Exercise instructions: What you should repeat is the run of lines from the top of the listing below through the line with "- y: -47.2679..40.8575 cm", exactly, with no pictures.

====== Information supplied ======

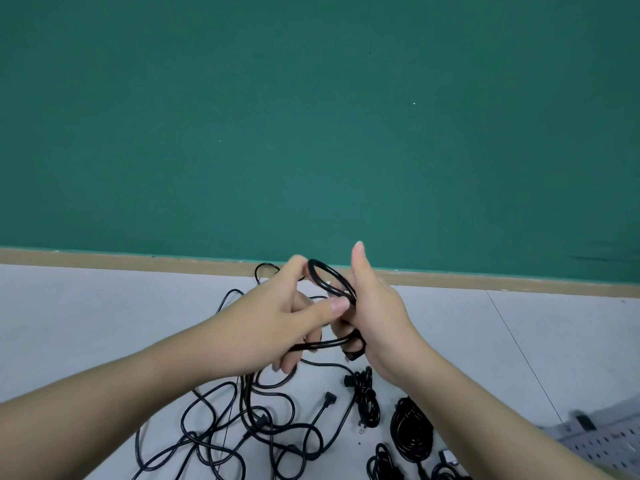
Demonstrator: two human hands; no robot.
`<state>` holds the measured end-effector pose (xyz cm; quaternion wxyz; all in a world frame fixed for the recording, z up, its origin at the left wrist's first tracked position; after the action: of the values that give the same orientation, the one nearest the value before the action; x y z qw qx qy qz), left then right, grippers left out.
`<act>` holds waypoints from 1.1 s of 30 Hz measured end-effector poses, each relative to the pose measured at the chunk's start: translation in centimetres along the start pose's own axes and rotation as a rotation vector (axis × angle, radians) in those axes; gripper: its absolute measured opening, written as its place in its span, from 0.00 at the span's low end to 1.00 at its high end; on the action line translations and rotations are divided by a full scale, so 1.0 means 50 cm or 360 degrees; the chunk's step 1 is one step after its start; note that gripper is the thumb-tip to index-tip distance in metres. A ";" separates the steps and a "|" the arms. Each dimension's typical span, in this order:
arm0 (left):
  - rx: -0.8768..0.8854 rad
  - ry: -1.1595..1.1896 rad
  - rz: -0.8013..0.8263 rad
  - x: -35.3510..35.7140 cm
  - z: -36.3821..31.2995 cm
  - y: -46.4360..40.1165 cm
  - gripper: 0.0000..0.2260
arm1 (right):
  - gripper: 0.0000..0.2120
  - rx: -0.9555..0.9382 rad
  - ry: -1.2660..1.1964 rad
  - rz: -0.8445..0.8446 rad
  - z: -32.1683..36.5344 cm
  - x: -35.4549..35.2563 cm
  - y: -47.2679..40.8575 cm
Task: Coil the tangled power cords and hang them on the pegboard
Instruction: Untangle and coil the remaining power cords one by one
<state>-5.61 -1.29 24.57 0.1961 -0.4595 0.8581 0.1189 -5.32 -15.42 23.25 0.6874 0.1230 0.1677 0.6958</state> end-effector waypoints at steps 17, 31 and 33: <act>0.0015 0.0010 -0.0509 -0.071 -0.018 -0.019 0.27 | 0.42 0.0327 -0.0109 0.0857 0.007 0.022 0.041; -0.0185 0.0690 0.0408 0.073 0.001 -0.005 0.34 | 0.28 0.0103 -0.1228 0.0830 0.083 -0.054 0.026; -0.0091 0.0288 0.0540 0.072 0.000 0.002 0.30 | 0.28 0.0066 -0.1261 0.0674 0.084 -0.077 0.013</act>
<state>-7.52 -3.92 22.98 0.0823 -0.3225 0.9336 0.1327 -4.10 -18.99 27.58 0.5383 0.4253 -0.1233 0.7170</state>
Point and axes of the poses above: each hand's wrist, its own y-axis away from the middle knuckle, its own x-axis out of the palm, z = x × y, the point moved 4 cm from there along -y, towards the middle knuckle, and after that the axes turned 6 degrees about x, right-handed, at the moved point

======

Task answer:
Demonstrator: two human hands; no robot.
`<state>` holds the measured end-effector pose (xyz cm; quaternion wxyz; all in a world frame fixed for the recording, z up, its origin at the left wrist's first tracked position; after the action: of the values that give the same orientation, the one nearest the value before the action; x y z qw qx qy qz), left then right, grippers left out.
`<act>` holds waypoints from 1.1 s of 30 Hz measured end-effector poses, each relative to the pose measured at the chunk's start: translation in centimetres along the start pose's own axes and rotation as a rotation vector (axis × angle, radians) in those axes; gripper: its absolute measured opening, written as its place in its span, from 0.00 at the span's low end to 1.00 at its high end; on the action line translations and rotations are divided by a full scale, so 1.0 means 50 cm or 360 degrees; the chunk's step 1 is one step after its start; note that gripper is the thumb-tip to index-tip distance in metres. A ";" separates the steps and a "|" the arms. Each dimension's typical span, in this order:
arm0 (left):
  - rx: -0.8768..0.8854 rad
  - ry: -1.1595..1.1896 rad
  - rz: -0.8013..0.8263 rad
  - x: -35.3510..35.7140 cm
  - z: -36.3821..31.2995 cm
  - y: -46.4360..40.1165 cm
  - gripper: 0.0000..0.2260
arm1 (right):
  - gripper: 0.0000..0.2120
  - rx: -0.9555..0.9382 rad
  - ry: -1.2660..1.1964 rad
  - rz: -0.8445..0.8446 rad
  - z: -32.1683..36.5344 cm
  - x: -35.4549..35.2563 cm
  - y: -47.2679..40.8575 cm

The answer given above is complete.